TASK PROMPT: Look through the material below and show every line with the word "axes".
=== DATA PROVIDED ===
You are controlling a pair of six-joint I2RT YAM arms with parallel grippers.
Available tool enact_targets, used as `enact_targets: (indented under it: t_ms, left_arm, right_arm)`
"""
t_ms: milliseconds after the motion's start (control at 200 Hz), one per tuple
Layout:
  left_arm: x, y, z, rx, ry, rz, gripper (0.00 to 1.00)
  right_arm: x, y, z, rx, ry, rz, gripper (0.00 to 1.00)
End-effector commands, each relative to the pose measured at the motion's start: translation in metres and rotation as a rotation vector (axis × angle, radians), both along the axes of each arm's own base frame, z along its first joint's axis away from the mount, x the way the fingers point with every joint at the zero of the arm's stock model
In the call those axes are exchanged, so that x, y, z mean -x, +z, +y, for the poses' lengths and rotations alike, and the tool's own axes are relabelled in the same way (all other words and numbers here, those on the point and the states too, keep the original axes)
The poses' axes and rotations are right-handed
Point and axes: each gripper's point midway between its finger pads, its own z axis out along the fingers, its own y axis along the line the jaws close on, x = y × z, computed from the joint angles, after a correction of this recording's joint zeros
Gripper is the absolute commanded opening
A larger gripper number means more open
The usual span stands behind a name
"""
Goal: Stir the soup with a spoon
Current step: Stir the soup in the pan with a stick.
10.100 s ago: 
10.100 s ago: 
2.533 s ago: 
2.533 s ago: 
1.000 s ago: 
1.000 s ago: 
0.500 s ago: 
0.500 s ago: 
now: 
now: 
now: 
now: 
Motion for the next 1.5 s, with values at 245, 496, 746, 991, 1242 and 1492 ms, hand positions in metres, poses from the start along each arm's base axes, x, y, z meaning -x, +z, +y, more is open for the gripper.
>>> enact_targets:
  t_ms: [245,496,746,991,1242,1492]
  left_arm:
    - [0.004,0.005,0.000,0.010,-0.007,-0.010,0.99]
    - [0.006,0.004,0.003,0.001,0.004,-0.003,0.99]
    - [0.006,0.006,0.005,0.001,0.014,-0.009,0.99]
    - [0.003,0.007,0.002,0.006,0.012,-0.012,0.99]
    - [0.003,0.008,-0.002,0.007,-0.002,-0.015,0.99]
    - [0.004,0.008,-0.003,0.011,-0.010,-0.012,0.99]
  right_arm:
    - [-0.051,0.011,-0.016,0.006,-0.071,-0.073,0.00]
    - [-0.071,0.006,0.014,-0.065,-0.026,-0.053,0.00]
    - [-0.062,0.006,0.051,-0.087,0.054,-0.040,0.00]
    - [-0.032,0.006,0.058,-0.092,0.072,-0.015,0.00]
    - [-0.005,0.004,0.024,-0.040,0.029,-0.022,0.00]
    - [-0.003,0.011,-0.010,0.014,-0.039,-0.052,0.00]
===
OUTPUT OF THE EXERCISE:
End-effector commands, each relative to the pose measured at the motion's start: translation in metres and rotation as a rotation vector (axis × angle, radians), both along the axes of each arm's own base frame, z along its first joint's axis away from the mount, x the way the fingers point with every joint at the zero of the arm's stock model
In the call those axes are exchanged, so that x, y, z mean -x, +z, +y, for the poses' lengths and rotations alike, and the tool's own axes are relabelled in the same way (all other words and numbers here, those on the point and the states too, keep the original axes)
The poses' axes and rotations are right-handed
Point and axes: each gripper's point midway between its finger pads, its own z axis out along the fingers, its own y axis along the line the jaws close on, x = y × z, computed from the joint angles, after a correction of this recording's joint zeros
Motion for the next 1.5 s, with values at 245, 496, 746, 991, 1242 and 1492 ms, hand positions in metres, poses from the start along each arm's base axes, x, y, z meaning -x, +z, +y, more is open for the gripper.

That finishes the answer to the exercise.